Jongens!
Zeven maanden na de geboorte van mijn broertje werd ik veertien jaar, en ik begon de jongens rondom mij op te merken!
Mijn vriendinnen hadden bijna allemaal een “vrijer”, al betekende dat in die tijd alleen dat ze braaf elkaars handje vasthielden en elkaar af en toe een kuis kusje gaven.
Jean zat twee keer per week in dezelfde bus als ik, met bestemming Sint-Job, maar ik stapte eerder af dan hij, aan de laatste halte in Schoten, waar we dus leefden in dat kleine huisje.
Ons huisje was zo klein dat de nieuwe baby in de kamer van papa en mama moest slapen, waar trouwens de enige wastafel (“lavabo”, noemden wij dat) stond. Daar was het dan ook dat we ons allemaal moesten wassen, tenzij we een douche namen in de veranda die in de winter ijskoud was.

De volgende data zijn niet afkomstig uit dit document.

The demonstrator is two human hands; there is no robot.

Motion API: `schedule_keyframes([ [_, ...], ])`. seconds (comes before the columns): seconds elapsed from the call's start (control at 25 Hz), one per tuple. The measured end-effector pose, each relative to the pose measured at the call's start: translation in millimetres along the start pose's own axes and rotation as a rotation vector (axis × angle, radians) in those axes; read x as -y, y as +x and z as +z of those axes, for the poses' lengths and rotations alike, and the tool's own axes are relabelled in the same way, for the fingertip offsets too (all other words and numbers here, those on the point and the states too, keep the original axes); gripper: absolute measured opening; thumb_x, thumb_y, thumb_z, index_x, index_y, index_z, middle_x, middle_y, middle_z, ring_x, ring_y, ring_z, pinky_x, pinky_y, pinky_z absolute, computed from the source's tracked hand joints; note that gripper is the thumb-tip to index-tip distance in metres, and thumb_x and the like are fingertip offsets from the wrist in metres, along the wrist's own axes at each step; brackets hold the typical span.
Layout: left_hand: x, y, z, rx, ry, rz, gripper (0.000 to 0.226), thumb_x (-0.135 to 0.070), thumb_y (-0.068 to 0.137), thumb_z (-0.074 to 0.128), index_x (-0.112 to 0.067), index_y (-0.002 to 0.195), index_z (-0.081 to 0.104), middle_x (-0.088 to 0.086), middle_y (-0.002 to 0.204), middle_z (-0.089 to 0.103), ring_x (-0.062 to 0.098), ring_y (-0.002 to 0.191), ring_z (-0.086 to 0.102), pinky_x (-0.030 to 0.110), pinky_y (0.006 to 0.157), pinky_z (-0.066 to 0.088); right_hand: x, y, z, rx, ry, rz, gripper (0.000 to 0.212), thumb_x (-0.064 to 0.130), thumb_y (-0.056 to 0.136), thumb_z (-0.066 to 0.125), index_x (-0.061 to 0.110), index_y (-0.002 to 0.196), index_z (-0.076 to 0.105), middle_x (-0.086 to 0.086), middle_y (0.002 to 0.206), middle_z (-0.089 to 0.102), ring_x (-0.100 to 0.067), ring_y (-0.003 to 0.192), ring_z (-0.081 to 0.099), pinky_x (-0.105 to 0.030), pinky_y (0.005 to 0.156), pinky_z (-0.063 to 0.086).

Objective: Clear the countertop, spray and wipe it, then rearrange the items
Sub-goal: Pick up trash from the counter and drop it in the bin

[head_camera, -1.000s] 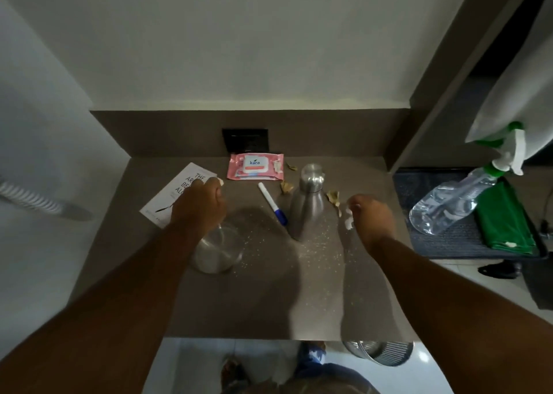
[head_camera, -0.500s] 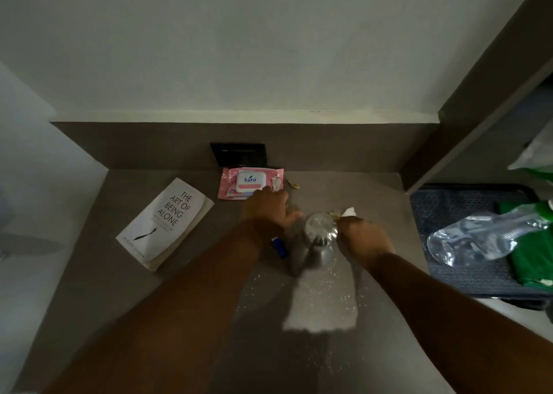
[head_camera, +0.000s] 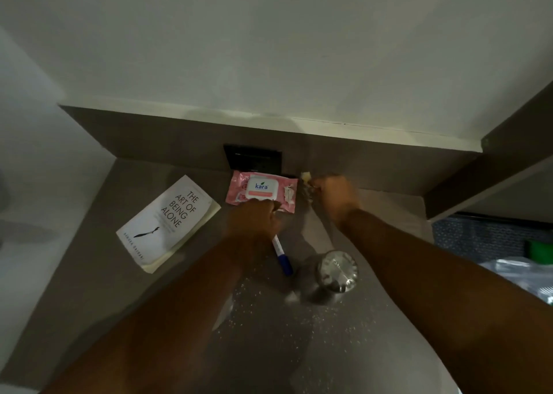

Ik was echt verliefd op Jean! En, de woorden van mijn mama indachtig (ze verkondigde altijd van die wijsheden nog lang voor je ze echt nodig had) herinnerde ik me dat ik toch even naar zijn handen moest kijken! Als ze “proper” waren, dan wees dat erop dat hij minstens een kantoorbediende was, en dus een “intellectueel”.
Hij had “intellectuele” handen, en bleek een onderwijzer te zijn. Hij was twintig jaar, ik veertien en een beetje, maar dat leeftijdsverschil vond ik niet echt een bezwaar! Dus sprak ik over hem met mama (niet voordat hij eens een heel voorzichtige zoen had gedrukt op mijn voorhoofd) die, hoewel ik haar had gevraagd het voor zich te houden, het meteen verder vertelde aan papa (of is papa in mijn dagboeken van toen gaan neuzen?). Waarschijnlijk had ze hem gevraagd te doen alsof hij van niets wist, want hij sprak er niet meteen over. Het waren zijn allusies die me deden begrijpen dat hij op de hoogte was. Zo begon hij bij de minste aanleiding het beroep van onderwijzer af te breken. Nu, afbreken is niet het juiste woord: papa was wel subtieler, en zei dus nogal vaak terloops dat een onderwijzer weliswaar een belangrijke functie heeft, maar dat alleen (liefst Franstalige) universitair geschoolden zich “intellectueel” mochten noemen. En dat hij van ons verwachtte dat we universitaire studies zouden aanvatten later. Ik wist dat Dady, “oncle Ludo”, “oncle Gusty” en hun echtgenotes een universitair diploma hadden, maar ik wist ook dat noch papa, noch mama universitairen waren. Ik begreep dus het misprijzen van papa voor alle andere studies niet goed.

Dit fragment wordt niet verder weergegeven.